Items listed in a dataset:
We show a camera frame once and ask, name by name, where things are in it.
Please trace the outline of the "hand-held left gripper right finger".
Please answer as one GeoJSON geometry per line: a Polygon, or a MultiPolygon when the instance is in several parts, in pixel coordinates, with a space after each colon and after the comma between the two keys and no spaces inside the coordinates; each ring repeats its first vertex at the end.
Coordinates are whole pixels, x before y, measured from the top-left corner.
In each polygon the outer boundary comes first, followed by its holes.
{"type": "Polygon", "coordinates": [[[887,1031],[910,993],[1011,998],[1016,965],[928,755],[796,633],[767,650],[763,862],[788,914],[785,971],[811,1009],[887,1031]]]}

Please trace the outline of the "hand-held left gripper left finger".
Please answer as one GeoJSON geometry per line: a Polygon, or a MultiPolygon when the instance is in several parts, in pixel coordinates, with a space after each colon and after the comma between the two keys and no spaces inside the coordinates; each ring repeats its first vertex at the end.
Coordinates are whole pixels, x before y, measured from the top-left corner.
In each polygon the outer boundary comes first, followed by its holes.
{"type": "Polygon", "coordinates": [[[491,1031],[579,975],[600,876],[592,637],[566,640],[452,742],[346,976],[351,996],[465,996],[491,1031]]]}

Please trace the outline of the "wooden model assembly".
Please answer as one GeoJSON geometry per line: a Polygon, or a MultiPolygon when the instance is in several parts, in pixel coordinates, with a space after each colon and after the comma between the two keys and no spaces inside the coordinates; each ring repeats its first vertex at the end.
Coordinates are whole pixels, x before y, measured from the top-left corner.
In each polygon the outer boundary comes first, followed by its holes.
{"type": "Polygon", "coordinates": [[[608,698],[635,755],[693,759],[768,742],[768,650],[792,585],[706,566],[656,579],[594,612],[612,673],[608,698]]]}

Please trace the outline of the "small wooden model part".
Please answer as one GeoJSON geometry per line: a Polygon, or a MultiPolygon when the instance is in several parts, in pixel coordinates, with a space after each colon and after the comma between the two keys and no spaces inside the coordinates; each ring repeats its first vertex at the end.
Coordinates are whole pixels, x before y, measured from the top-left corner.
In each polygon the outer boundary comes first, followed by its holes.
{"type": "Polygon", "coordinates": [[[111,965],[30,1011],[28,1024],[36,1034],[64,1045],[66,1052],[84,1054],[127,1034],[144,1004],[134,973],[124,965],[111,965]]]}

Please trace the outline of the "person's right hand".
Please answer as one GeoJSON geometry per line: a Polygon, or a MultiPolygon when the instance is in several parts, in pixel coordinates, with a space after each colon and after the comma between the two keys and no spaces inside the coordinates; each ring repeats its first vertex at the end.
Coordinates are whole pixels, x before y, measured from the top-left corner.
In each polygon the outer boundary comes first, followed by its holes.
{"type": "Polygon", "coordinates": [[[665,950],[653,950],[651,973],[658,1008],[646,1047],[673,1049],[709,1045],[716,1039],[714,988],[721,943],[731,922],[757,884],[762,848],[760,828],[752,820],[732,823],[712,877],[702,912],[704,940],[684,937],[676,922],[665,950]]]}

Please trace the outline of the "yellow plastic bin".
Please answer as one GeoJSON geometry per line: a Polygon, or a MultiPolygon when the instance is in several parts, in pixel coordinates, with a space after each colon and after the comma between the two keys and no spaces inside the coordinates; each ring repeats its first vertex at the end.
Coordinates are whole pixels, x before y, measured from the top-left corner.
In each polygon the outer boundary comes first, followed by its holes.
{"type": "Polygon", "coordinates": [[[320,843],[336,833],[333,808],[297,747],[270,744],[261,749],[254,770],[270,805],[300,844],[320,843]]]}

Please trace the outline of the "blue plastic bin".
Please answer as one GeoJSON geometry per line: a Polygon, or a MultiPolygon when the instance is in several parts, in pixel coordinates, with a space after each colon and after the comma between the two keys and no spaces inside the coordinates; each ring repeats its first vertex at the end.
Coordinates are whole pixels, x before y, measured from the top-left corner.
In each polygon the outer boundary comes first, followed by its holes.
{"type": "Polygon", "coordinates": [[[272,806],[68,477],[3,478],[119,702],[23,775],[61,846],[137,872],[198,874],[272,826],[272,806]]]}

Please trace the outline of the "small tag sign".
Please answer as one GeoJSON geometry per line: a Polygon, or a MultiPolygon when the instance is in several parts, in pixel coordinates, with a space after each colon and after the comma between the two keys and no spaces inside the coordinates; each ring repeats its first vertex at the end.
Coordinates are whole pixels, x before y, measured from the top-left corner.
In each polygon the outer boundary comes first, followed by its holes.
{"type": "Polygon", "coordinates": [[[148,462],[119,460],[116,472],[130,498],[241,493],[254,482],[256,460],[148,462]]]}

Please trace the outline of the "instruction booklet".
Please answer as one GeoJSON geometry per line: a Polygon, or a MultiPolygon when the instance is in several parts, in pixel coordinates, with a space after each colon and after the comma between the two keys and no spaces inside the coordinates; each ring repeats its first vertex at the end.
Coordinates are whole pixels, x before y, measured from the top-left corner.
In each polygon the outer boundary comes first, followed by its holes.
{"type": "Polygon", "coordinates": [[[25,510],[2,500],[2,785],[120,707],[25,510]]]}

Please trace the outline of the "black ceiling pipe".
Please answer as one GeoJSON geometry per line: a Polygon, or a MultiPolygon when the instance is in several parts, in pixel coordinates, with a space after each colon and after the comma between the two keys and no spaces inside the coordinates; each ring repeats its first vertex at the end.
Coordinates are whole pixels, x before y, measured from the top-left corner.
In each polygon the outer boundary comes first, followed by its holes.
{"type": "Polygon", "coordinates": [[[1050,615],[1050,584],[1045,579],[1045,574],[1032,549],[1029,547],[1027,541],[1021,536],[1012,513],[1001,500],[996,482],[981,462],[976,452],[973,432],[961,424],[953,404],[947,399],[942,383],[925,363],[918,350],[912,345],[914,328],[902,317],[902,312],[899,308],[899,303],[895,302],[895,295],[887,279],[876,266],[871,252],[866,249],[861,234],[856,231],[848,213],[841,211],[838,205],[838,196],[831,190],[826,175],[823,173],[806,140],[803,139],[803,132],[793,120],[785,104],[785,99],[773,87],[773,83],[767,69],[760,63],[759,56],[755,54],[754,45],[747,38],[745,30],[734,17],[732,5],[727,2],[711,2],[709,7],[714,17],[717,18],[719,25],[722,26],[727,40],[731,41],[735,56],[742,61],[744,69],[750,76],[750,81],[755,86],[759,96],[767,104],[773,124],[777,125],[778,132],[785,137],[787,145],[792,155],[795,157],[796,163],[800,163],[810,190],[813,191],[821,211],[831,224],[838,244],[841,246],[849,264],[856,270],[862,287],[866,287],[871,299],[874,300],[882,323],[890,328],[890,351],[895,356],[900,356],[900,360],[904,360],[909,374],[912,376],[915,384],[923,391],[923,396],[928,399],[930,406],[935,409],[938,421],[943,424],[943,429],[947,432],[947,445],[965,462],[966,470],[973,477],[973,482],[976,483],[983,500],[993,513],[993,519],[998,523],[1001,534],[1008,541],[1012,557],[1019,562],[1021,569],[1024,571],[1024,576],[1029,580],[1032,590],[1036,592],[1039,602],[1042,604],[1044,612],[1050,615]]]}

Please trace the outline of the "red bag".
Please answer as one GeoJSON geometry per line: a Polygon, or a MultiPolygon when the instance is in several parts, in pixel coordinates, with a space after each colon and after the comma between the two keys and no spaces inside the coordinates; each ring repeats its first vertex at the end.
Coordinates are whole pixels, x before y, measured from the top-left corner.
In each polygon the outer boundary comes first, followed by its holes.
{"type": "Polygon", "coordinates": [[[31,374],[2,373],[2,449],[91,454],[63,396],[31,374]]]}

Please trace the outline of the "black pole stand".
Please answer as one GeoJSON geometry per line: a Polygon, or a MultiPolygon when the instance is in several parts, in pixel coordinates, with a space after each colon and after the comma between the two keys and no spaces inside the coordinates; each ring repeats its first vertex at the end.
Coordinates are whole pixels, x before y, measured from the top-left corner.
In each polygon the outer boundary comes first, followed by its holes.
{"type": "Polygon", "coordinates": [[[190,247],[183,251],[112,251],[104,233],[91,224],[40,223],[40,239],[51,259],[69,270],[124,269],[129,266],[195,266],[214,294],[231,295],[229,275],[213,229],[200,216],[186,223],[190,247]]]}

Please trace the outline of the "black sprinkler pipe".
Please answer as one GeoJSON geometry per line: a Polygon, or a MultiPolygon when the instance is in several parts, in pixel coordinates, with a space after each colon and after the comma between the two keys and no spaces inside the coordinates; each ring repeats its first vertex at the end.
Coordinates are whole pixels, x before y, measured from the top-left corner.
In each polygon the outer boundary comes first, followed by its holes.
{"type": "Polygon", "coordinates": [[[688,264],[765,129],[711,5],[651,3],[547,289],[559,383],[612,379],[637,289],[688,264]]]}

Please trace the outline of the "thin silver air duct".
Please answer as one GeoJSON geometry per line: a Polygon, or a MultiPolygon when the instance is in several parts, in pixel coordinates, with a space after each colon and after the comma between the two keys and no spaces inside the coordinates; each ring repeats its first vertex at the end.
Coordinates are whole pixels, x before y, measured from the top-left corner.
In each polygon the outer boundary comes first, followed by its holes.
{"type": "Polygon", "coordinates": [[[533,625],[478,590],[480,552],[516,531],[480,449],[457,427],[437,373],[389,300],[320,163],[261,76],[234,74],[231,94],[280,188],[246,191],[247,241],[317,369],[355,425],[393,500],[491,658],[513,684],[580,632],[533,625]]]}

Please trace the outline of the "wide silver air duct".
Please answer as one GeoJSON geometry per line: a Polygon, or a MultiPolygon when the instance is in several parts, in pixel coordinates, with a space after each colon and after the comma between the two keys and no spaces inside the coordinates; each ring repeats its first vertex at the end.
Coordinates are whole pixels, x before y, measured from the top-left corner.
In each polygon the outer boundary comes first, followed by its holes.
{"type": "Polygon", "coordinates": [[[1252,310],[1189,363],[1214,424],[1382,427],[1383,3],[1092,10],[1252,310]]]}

What this task involves:
Reply with the number of lines in the entries that hold the word "hand", and add no other words.

Problem solution:
3